++++ Records for this exercise

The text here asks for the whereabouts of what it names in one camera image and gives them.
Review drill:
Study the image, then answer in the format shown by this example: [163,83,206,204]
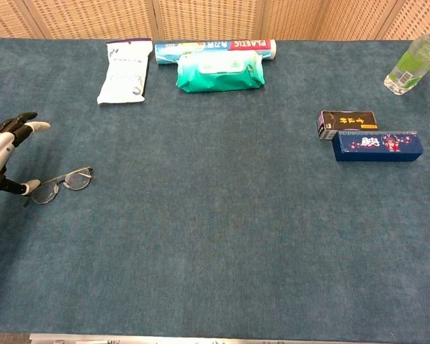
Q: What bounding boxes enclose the thin-framed eyeglasses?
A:
[23,166,95,209]

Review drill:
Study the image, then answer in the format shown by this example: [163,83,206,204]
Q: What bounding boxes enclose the white plastic pouch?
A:
[96,37,153,105]

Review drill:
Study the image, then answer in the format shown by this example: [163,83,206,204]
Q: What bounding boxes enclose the blue felt table cover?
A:
[0,37,430,343]

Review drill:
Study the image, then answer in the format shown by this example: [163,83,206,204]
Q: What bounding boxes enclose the green wet wipes pack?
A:
[175,49,266,94]

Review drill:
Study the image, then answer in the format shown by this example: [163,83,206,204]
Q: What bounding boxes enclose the plastic wrap roll box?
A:
[154,39,277,67]

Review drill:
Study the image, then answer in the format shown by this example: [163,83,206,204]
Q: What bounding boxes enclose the woven rattan folding screen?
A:
[0,0,430,42]

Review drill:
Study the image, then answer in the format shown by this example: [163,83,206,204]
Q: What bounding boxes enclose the black box with gold text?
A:
[316,110,380,141]

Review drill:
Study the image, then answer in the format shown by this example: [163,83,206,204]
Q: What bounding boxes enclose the dark blue illustrated box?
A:
[331,130,425,163]

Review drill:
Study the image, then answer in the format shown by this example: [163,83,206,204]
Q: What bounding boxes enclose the clear bottle with green label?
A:
[383,19,430,96]

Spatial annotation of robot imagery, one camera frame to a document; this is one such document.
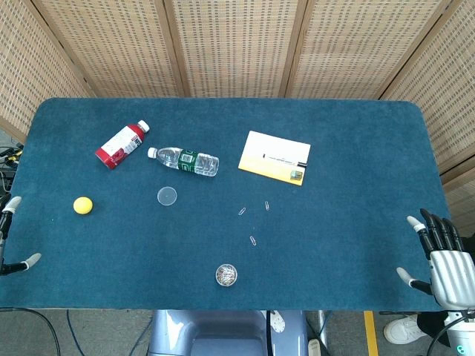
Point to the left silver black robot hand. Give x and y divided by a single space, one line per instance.
7 219

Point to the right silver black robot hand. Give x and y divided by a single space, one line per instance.
447 270

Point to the paperclip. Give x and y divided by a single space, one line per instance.
253 241
242 211
266 205

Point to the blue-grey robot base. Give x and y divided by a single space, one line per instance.
222 333

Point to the round container of paperclips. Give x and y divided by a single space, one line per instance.
226 275

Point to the dark trouser leg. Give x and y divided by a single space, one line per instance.
434 324

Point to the white sneaker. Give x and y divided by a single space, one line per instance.
402 330

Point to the yellow ball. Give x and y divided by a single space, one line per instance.
83 205

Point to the yellow floor tape strip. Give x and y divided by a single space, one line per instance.
371 333

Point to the red drink bottle white cap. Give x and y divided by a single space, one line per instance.
122 144

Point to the woven bamboo screen panel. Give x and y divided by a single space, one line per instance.
449 104
237 48
29 63
118 48
360 48

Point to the clear round plastic lid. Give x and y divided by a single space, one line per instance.
167 196

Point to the clear water bottle green label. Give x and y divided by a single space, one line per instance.
185 161

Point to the black marker pen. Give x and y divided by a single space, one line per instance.
285 159

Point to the white yellow notepad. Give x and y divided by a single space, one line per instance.
274 155

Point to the blue felt table cover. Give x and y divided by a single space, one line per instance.
237 222

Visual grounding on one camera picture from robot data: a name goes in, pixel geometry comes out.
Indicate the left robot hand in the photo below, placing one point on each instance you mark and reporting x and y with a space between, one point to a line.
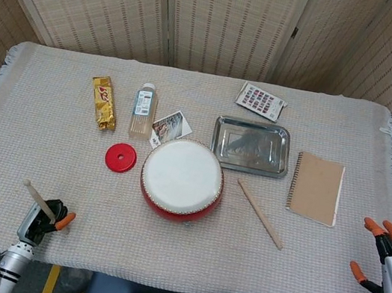
42 220

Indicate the wooden drumstick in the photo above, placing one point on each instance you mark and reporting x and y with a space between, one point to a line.
40 200
260 214

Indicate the red and white drum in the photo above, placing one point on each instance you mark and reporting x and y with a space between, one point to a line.
181 174

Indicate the metal tray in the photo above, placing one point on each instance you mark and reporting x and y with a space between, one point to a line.
250 148

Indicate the beige woven tablecloth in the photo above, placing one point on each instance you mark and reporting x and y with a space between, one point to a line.
47 150

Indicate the red plastic disc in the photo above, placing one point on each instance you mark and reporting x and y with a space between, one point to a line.
113 162

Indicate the brown spiral notebook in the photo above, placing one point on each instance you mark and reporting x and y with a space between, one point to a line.
315 188

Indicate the gold snack bar wrapper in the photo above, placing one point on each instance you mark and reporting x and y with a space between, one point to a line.
104 103

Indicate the small white tag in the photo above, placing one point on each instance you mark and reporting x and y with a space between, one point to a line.
154 141

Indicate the clear plastic bottle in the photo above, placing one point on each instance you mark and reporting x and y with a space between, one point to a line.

++++++++

# [Exercise goal]
Give back each entry verbatim but drop its pictures.

# [Answer for the task]
The text here asks for the whereabouts of what it names in one camera image and gives them.
Review drill:
Study the image, then answer in the format shown by this example: [163,83,206,204]
Q: What bounding boxes enclose the thin-framed eyeglasses?
A:
[23,166,95,209]

Review drill:
Study the image, then answer in the format shown by this example: [163,83,206,204]
Q: What bounding boxes enclose the white plastic pouch?
A:
[96,37,153,105]

Review drill:
Study the image, then answer in the format shown by this example: [163,83,206,204]
Q: What bounding boxes enclose the blue felt table cover?
A:
[0,37,430,343]

Review drill:
Study the image, then answer in the format shown by this example: [163,83,206,204]
Q: What bounding boxes enclose the green wet wipes pack?
A:
[175,49,266,94]

Review drill:
Study the image, then answer in the format shown by this example: [163,83,206,204]
Q: What bounding boxes enclose the plastic wrap roll box?
A:
[154,39,277,67]

Review drill:
Study the image, then answer in the format shown by this example: [163,83,206,204]
Q: What bounding boxes enclose the woven rattan folding screen?
A:
[0,0,430,42]

Review drill:
Study the image, then answer in the format shown by this example: [163,83,206,204]
Q: What bounding boxes enclose the black box with gold text?
A:
[316,110,380,141]

Review drill:
Study the image, then answer in the format shown by this example: [163,83,206,204]
Q: What bounding boxes enclose the dark blue illustrated box?
A:
[331,130,425,163]

Review drill:
Study the image, then answer in the format shown by this example: [163,83,206,204]
Q: What bounding boxes enclose the clear bottle with green label?
A:
[383,19,430,96]

Spatial annotation of robot imagery, one camera frame to a document; this is one such document.
Point to the left silver black robot hand. Give x and y divided by a single space, one line per instance.
7 219

Point to the right silver black robot hand. Give x and y divided by a single space, one line per instance.
447 270

Point to the paperclip. Give x and y divided by a single space, one line per instance.
253 241
242 211
266 205

Point to the blue-grey robot base. Give x and y divided by a single space, one line per instance.
222 333

Point to the round container of paperclips. Give x and y divided by a single space, one line per instance.
226 275

Point to the dark trouser leg. Give x and y divided by a single space, one line per instance.
434 324

Point to the white sneaker. Give x and y divided by a single space, one line per instance.
402 330

Point to the yellow ball. Give x and y divided by a single space, one line per instance.
83 205

Point to the yellow floor tape strip. Give x and y divided by a single space, one line per instance.
371 333

Point to the red drink bottle white cap. Give x and y divided by a single space, one line per instance.
122 144

Point to the woven bamboo screen panel. Give x and y divided by a single space, one line per instance.
449 104
237 48
29 63
118 48
360 48

Point to the clear round plastic lid. Give x and y divided by a single space, one line per instance.
167 196

Point to the clear water bottle green label. Give x and y divided by a single space, one line per instance.
185 161

Point to the black marker pen. Give x and y divided by a single space, one line per instance.
285 159

Point to the white yellow notepad. Give x and y divided by a single space, one line per instance.
274 155

Point to the blue felt table cover. Give x and y divided by a single space, one line per instance.
237 222

Visual grounding on one camera picture from robot data: a name goes in, pixel geometry comes out.
Indicate the left robot hand in the photo below, placing one point on each instance you mark and reporting x and y with a space between, one point to a line.
42 220

Indicate the wooden drumstick in the photo above, placing one point on each instance you mark and reporting x and y with a space between, one point to a line.
40 200
260 214

Indicate the red and white drum in the photo above, placing one point on each instance you mark and reporting x and y with a space between, one point to a line.
181 174

Indicate the metal tray in the photo above, placing one point on each instance you mark and reporting x and y with a space between, one point to a line.
250 148

Indicate the beige woven tablecloth in the photo above, placing one point on each instance you mark and reporting x and y with a space between, one point to a line.
47 150

Indicate the red plastic disc in the photo above, placing one point on each instance you mark and reporting x and y with a space between, one point to a line.
113 162

Indicate the brown spiral notebook in the photo above, placing one point on each instance you mark and reporting x and y with a space between, one point to a line.
315 188

Indicate the gold snack bar wrapper in the photo above, placing one point on each instance you mark and reporting x and y with a space between, one point to a line.
104 103

Indicate the small white tag in the photo above, placing one point on each instance you mark and reporting x and y with a space between, one point to a line.
154 141

Indicate the clear plastic bottle in the photo above, placing one point on each instance you mark and reporting x and y with a space between, one point to a line.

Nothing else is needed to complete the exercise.